脉冲装置的核心原理是把积蓄的能量在极短时间内释放。
释放完毕后,灯塔需重新积蓄能量才能进入下一次启动周期。
所以荔妩必须要精准地把握节点,太早了不行,那个时候鲸还藏在冰雪之中,无法对它造成过大影响;太晚了不行,若城门已破,那一切就没有了意义。
至于这股能量的本质——
三百年前,在基因改造计划被实施初期,日内瓦召开了一场由各国顶尖政客、杰出基因工程学究、宗教代表、法学教授、人类学家所共同参与的绝密会议。
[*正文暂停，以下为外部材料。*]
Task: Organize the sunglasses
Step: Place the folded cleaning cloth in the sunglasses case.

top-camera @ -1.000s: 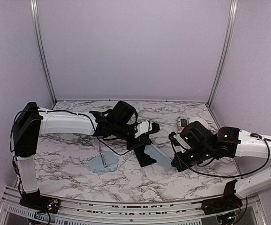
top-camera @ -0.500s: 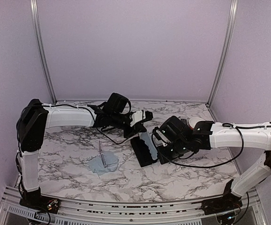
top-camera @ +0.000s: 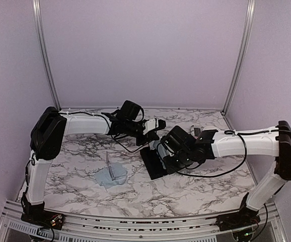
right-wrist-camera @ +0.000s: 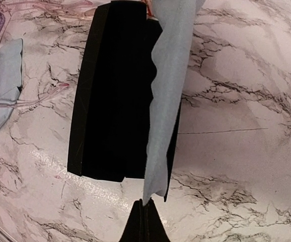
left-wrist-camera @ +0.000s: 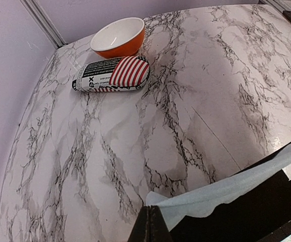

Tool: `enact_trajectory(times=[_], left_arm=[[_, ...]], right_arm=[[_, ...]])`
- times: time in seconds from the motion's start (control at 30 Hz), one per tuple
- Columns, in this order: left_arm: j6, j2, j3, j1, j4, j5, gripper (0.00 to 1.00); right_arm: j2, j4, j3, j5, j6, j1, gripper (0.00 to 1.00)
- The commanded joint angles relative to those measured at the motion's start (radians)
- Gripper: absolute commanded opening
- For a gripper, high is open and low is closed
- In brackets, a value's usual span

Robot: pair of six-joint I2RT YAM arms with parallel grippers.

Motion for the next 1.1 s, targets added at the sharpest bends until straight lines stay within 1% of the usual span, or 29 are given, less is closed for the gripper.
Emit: enact_trajectory(times=[0.0,0.1,0.17,0.3,0.37,0.53,0.87,1.07], left_arm=[[0.025,0.029,0.042,0.023,0.018,-0.032,0.0],[0.025,0.027,0.04,0.024,0.011,-0.05,0.0],[0.062,0.028,0.043,0.023,-0.008,-0.082,0.0],[0.101,0.024,0.055,0.023,-0.096,-0.153,0.0],[0.123,0.007,0.022,0.023,-0.135,-0.185,0.0],[0.145,0.006,0.007,0.023,-0.182,-0.226,0.0],[0.165,0.008,0.004,0.024,-0.222,-0.3,0.0],[0.17,0.0,-0.01,0.026,-0.228,-0.319,0.0]], right_arm=[[0.028,-0.023,0.022,0.014,-0.025,0.0,0.0],[0.043,-0.024,0.02,0.016,-0.032,0.0,0.0],[0.05,-0.02,0.02,0.011,-0.037,0.0,0.0],[0.061,-0.002,0.022,-0.012,-0.044,0.0,0.0],[0.072,0.009,0.026,-0.039,-0.046,0.0,0.0],[0.09,0.017,0.036,-0.068,-0.05,0.0,0.0],[0.114,0.047,0.047,-0.151,-0.059,0.001,0.0],[0.137,0.058,0.053,-0.187,-0.058,0.0,0.0]])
对人类进行基因再编辑,这听上去像上帝的事,疯狂又危险。
可更高的进化对人类来说诱惑力太大了。
那是潘多拉的盒子,没人可以忍耐打开它的欲望。
会议的内容探讨了基因改造对人类社会有可能造成的伦理危害,制定了“对新人类法条及管理措施”
初纲。
初纲中最重要的条例,提到了“基因锁”
的概念。
会议指出,旧人类不可不拥有限制新人类的手段,在基因改造中应加入某种牵制手段,当新人类向他们的造物主发起挑战,他们能拽紧狗链,阻止对方的进一步吠叫。
“基因锁”
的本质是一段在基因编程中被加入的特殊基因序列,平时沉默无声,仿佛从未存在。
但灯塔的脉冲可以将其唤醒,唤醒的瞬间,会令异于人类基因的样本瞬间失能。
畸变越深,越没有人性的东西,受到的伤害越大。
荔妩不受影响,她本身就是旧人类,她没有经过改造,弱小但纯净,她的基因里没有什么外来的东西。
她也是以太系统的唯一秘钥。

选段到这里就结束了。